Op-Ed: New shade of hysteria
By Trevor Butterworth Monday, February 20, 2012
http://www.thedaily.com/page/2012/02/20/022012-opinions-column-lipstick-butterworth-1-3/
FDAが400もの口紅の鉛含量を調べて、微量なので危険ではないと人々を安心させようとした。都市の空気を吸うほうが毎日100倍も多くの鉛を吸収する。この結果はあなたは安全にセクシーな装いができることを示している。
ところが活動家達がメディアを扇動してFDAの検査結果は危険であることの証拠だと報道させたのだ。(検出された=危険、ゼロでないなら危険という主張。)
Campaign for Safe Cosmeticsは2005年には女性達に化粧品は乳がんの原因だから捨てろと言ったのを覚えていないか?かつてカリフォルニア州Marinで乳がんと診断される女性が多く、調査の結果この地域の女性の飲酒量が多く子どもを産む年齢が高くホルモン補充療法の利用率が高いことがわかった。これらが乳がんリスクを上げるがCampaign for Safe Cosmeticsは化粧品が原因だと主張した。
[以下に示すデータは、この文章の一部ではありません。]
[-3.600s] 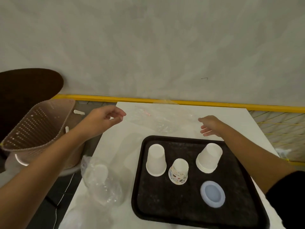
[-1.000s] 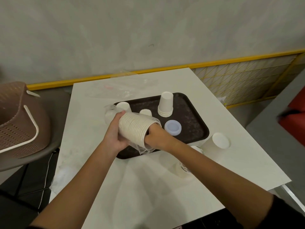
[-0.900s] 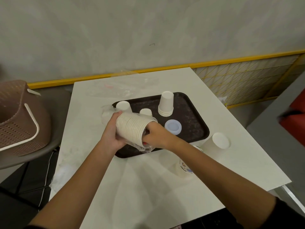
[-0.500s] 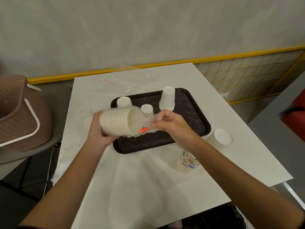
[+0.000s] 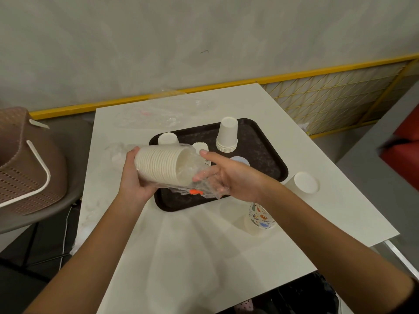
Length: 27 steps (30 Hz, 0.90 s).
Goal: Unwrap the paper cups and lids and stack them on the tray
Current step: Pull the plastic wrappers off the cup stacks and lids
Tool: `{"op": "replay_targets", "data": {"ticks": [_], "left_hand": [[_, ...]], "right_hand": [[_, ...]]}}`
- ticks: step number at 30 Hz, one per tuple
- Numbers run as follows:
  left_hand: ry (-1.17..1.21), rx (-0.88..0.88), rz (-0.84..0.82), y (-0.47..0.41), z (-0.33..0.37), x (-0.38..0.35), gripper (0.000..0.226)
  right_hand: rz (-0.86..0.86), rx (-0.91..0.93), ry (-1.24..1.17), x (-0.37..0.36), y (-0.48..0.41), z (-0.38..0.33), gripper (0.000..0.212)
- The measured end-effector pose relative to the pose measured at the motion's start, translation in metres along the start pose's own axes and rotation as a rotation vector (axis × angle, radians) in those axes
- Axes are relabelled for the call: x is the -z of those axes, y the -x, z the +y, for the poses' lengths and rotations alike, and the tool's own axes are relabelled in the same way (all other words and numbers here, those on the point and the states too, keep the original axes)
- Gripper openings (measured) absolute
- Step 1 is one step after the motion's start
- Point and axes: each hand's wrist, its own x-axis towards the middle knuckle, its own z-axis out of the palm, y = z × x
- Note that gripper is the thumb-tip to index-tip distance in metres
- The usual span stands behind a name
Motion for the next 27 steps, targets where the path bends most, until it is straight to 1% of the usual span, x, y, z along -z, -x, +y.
{"op": "replay_targets", "data": {"ticks": [3, 4, 6, 9, 10, 13, 14, 15, 17, 19, 21, 24, 27], "left_hand": [[0.012, 0.023, -0.051, -0.002, -0.005, 0.003, 0.032], [0.021, 0.024, -0.053, -0.003, -0.005, 0.005, 0.031], [0.019, 0.028, -0.031, -0.005, -0.006, 0.008, 0.030], [0.012, 0.034, 0.006, -0.007, -0.005, 0.011, 0.039], [0.009, 0.031, 0.007, -0.007, -0.004, 0.011, 0.040], [0.013, 0.030, -0.002, -0.007, -0.002, 0.010, 0.033], [0.011, 0.034, 0.000, -0.008, -0.002, 0.009, 0.033], [0.008, 0.038, 0.000, -0.008, -0.002, 0.008, 0.035], [0.007, 0.046, 0.000, -0.009, -0.002, 0.006, 0.039], [0.003, 0.049, -0.001, -0.009, -0.003, 0.004, 0.036], [0.021, 0.061, -0.008, -0.008, -0.004, 0.002, 0.035], [0.044, 0.066, -0.002, -0.009, -0.004, 0.001, 0.035], [0.050, 0.047, 0.006, -0.009, -0.002, 0.001, 0.030]], "right_hand": [[0.039, 0.109, -0.108, -0.002, -0.001, 0.000, 0.020], [0.066, 0.167, -0.120, -0.002, -0.002, 0.002, 0.018], [0.116, 0.265, -0.153, 0.000, -0.003, 0.003, 0.018], [0.203, 0.344, -0.250, 0.003, -0.004, 0.000, 0.016], [0.197, 0.364, -0.286, 0.005, -0.004, 0.000, 0.016], [0.059, 0.402, -0.424, 0.005, -0.002, -0.003, 0.028], [0.046, 0.418, -0.367, 0.005, -0.002, -0.003, 0.031], [0.055, 0.428, -0.241, 0.004, -0.002, -0.003, 0.033], [0.157, 0.461, 0.144, 0.002, -0.003, -0.004, 0.033], [0.246, 0.572, 0.500, -0.002, -0.009, -0.002, 0.030], [0.279, 0.623, 0.767, -0.006, -0.016, -0.002, 0.031], [0.348, 0.568, 0.935, -0.005, -0.023, -0.006, 0.029], [0.372, 0.517, 0.916, -0.002, -0.024, -0.012, 0.027]]}}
ところで鉛はどうして口紅に入っているのだろう?簡単なことだ、鉛は天然にどこにでもあり、完全に取り除くことはできない。
残念ながらレギュラトリーサイエンスは決して魅力的には見えないし、FDAはかっこよくないかもしれない。でも我々がそれらをファッショナブルなナンセンスに対抗するために不可欠なものだと認識すれば、魅力的でかっこいいものになる。
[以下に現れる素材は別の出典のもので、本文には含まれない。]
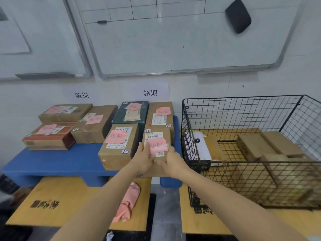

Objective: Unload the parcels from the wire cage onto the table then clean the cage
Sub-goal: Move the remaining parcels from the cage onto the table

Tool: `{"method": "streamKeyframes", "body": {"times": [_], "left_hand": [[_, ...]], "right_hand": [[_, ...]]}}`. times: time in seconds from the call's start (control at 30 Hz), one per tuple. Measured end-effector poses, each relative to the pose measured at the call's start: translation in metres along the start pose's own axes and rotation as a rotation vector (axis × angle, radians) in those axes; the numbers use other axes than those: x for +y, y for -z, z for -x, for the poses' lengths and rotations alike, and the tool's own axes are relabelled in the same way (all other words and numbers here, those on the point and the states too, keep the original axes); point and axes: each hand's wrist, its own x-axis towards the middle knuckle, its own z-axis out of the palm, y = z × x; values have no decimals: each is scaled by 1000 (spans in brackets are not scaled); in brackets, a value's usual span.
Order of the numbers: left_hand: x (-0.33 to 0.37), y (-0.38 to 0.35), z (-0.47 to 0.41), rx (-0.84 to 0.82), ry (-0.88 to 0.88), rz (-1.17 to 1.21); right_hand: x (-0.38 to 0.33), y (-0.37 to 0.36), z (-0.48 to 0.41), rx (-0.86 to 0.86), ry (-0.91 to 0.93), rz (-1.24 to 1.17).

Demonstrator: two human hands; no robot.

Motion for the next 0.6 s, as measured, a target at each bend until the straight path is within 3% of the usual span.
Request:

  • ダイエットソーダを飲むと心臓発作リスクが増えるか?

Forbes
Will Drinking Diet Soda Increase Your Risk For A Heart Attack?
Trevor Butterworth,
2/21/2012
http://www.forbes.com/sites/trevorbutterworth/2012/02/21/will-drinking-diet-soda-increase-your-risk-for-a-heart-attack/
世界で最も多く読まれている英語の新聞としてのNew York Timesの競争相手であるDaily Mailによると、「研究」によるとダイエットソーダを飲むと心臓発作リスクが増えることがわかったそうだ。この「研究」はDaily Mailが研究の知見を間違って伝えることのリスクもまた明らかにした。オックスフォード大学の神経発達心理学教授Dorothy Bishopによれば、Daily Mailは「間違った報道に与えるオーウェル賞」(普通でないレベルの不正確さを示すナショナルペーパーに与える賞)を与えられている。
しかしこの報道は一見正しそうに見える。研究者達は実際に、ダイエットソーダをたくさん飲むヒトに血管イベントリスクが高いということを発見しているからだ。しかし問題はこれが何を意味するか、ということだ。
この研究では一回の基礎調査をしただけで9.8年のフォローアップ期間の体重や食生活の変化は調査していない。ダイエットソーダを飲む理由が体重が気になるためだとしたら交絡になるだろう。因果関係を言うことはできないこと、規模が小さいことも含めて、新聞の見出しを支持するものではない。